▶ Information shown:
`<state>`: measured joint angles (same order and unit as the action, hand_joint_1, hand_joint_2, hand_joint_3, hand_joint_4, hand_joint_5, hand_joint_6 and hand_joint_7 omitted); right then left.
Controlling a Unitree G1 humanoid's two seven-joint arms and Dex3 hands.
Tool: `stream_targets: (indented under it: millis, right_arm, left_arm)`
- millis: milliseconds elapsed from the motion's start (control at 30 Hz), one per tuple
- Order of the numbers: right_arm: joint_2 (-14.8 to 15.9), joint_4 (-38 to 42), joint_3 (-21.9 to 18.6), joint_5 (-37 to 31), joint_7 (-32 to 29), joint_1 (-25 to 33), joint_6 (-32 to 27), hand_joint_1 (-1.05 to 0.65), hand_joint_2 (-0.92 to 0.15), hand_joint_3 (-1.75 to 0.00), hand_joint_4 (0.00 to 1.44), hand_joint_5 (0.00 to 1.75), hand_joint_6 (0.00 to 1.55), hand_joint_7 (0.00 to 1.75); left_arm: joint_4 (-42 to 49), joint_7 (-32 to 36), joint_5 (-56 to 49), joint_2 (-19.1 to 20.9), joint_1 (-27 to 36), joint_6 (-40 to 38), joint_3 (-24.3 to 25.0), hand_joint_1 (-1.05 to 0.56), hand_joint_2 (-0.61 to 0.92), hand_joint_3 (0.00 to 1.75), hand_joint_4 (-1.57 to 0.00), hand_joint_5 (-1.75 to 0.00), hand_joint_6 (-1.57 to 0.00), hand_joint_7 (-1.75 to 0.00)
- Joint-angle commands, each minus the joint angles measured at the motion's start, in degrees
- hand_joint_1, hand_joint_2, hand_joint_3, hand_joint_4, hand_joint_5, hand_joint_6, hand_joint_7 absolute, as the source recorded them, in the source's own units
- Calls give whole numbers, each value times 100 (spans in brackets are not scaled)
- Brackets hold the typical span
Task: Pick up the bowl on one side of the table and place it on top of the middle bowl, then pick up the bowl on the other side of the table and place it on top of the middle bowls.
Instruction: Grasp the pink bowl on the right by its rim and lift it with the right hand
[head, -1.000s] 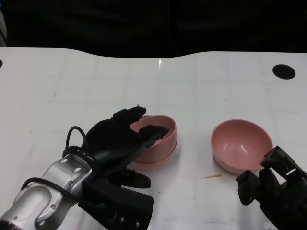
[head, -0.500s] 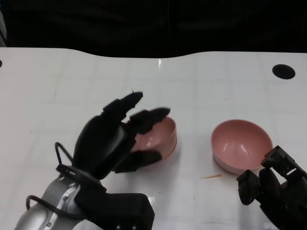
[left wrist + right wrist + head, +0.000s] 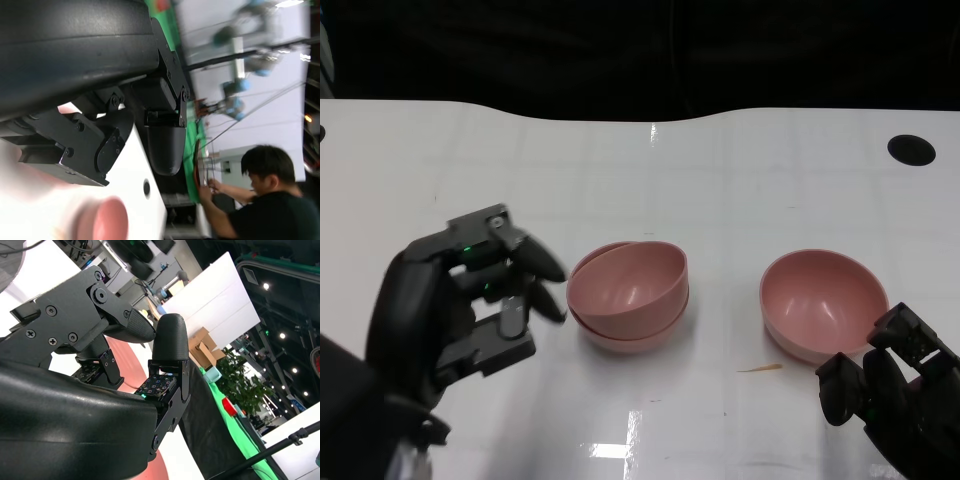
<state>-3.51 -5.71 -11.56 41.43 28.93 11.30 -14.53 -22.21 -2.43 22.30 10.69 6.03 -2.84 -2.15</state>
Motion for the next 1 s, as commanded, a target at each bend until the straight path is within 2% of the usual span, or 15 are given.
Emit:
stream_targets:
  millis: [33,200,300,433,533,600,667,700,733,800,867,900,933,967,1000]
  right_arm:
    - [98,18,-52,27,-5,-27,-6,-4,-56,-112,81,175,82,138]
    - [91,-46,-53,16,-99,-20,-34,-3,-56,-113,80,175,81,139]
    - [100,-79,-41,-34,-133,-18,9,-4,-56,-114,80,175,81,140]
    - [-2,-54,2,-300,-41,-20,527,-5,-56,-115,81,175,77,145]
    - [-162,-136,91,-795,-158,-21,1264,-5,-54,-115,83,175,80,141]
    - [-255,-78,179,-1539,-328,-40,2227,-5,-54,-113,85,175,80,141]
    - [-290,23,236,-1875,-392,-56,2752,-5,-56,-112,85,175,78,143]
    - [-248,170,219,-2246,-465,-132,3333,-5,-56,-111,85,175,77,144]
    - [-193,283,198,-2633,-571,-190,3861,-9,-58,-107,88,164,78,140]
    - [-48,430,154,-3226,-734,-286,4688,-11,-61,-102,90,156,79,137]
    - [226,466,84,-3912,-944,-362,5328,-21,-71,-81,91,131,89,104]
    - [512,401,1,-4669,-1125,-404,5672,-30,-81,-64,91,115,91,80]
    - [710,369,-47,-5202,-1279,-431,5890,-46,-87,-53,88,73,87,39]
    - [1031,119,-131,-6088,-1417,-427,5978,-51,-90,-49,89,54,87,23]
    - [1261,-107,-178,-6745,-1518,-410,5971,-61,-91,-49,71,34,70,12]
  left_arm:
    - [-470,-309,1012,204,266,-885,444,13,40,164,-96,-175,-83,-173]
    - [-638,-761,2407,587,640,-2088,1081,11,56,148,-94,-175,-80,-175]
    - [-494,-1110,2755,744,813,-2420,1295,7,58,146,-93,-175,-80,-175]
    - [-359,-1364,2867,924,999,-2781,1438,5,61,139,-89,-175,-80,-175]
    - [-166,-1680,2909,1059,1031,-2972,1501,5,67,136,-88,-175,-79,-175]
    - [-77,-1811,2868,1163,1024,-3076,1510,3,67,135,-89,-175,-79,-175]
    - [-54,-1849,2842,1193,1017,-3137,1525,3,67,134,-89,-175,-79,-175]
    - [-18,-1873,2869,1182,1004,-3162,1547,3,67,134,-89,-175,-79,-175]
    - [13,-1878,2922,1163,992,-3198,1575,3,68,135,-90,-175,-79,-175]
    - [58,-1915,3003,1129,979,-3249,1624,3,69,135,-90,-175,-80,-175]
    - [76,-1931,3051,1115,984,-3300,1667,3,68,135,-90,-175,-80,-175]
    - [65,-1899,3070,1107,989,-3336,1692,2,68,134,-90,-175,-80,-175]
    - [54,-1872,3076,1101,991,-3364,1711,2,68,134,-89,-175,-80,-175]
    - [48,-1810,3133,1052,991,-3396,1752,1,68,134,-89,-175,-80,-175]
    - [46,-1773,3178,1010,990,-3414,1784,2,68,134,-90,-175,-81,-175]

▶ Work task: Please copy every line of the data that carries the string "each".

▶ Output for this exercise:
- Joint-angle commands, each minus the joint angles measured at the motion's start, in degrees
- Calls give whole numbers, each value times 100 (spans in brackets are not scaled)
Motion for the next 1 s, as commanded, a target at each bend until the straight path is within 2% of the usual span, or 15 are given.

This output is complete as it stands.